Just what is “educational information?” its content that addresses your prospects’ problems. For example, if your company sells exercise equipment, you can provide tips, case studies or statistics about fitness. Your readers will want to know how you, the fitness expert, can help them achieve their goals. With a simple click on your URL, prospects can travel to your site and discover your company’s line of fitness products.

Of course, you aren’t limited to providing articles to Web sites. Try asking for a link to your site or a link trade. Just don’t put someone else’s link on your home page – that encourages people to leave your site as soon as they arrive! Links from sites related to yours provide another benefit: they boost your site’s position in search engines that rank sites according to “link popularity.” If you would like feedback in addition to getting free exposure, try hanging out in chat rooms. As a fitness expert, for example, you can ask people what prevents them from exercising consistently. Let people know you are doing market research. Chat room participants may happily share their thoughts with you online.

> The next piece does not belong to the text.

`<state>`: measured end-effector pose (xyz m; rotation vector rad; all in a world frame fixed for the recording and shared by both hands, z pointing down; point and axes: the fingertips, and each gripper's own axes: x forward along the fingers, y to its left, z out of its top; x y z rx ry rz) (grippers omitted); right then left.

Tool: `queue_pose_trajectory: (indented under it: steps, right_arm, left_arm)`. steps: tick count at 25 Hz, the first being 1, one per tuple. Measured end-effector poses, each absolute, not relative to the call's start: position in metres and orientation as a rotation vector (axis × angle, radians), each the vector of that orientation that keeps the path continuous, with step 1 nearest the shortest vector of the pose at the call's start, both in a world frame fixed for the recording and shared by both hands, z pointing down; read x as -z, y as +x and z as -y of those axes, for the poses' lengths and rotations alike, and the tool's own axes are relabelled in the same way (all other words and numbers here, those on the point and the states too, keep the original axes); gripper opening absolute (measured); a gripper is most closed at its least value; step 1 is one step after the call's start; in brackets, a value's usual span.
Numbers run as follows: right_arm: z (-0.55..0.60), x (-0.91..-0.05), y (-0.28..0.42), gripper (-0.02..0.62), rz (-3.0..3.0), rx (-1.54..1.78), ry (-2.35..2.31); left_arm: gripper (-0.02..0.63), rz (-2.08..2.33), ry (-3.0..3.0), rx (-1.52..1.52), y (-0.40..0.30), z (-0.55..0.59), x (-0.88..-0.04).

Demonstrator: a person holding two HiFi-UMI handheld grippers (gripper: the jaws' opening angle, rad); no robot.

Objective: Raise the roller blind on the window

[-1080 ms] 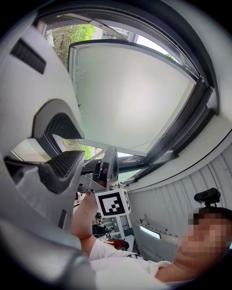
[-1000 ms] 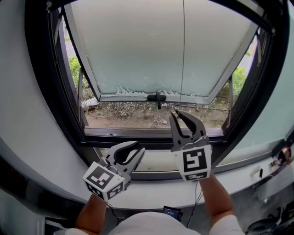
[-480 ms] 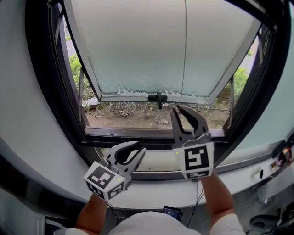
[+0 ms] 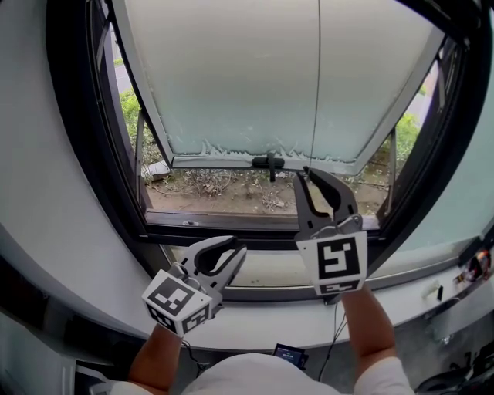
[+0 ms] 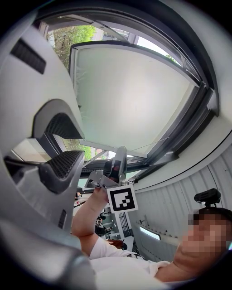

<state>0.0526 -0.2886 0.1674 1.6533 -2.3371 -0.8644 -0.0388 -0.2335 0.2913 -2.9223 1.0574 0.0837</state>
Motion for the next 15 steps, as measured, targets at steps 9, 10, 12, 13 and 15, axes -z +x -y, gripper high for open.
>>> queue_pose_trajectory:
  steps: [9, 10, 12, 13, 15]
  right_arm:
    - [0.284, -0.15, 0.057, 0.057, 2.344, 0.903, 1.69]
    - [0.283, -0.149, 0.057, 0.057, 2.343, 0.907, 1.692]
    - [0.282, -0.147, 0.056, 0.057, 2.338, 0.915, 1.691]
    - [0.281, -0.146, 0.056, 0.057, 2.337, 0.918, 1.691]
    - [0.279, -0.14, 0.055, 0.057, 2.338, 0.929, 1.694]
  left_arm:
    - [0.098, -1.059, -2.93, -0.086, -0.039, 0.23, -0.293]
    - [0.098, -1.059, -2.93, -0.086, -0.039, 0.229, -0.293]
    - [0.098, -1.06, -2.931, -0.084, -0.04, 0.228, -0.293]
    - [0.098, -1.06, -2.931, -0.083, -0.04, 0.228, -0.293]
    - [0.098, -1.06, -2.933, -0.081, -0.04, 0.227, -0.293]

Find your target audience by starting with the industry Web sites you frequent. Also, run a key-word query in search engines. Tell Web site managers what your company does and how your information can help their visitors. You may be offered a link or a writing opportunity. In addition, try posting chat room messages that reveal valuable information. You’ll be greatly rewarded with free PR opportunities that can lead to immediate and long-term sales.

ADVICE TO AN ENTREPRENEUR: An entrepreneur, who has a website for his business, has read the above article and comes to you for advice

1. Seems like a lot of work in writing articles and time in chat rooms. Although it might be a way of getting people to my website with only a small expense, do you think that this approach is worth the investment of time?

2. What are the other benefits of this approach over and above simple a cost saving?

3. Are there particular businesses and products more suitable for this approach?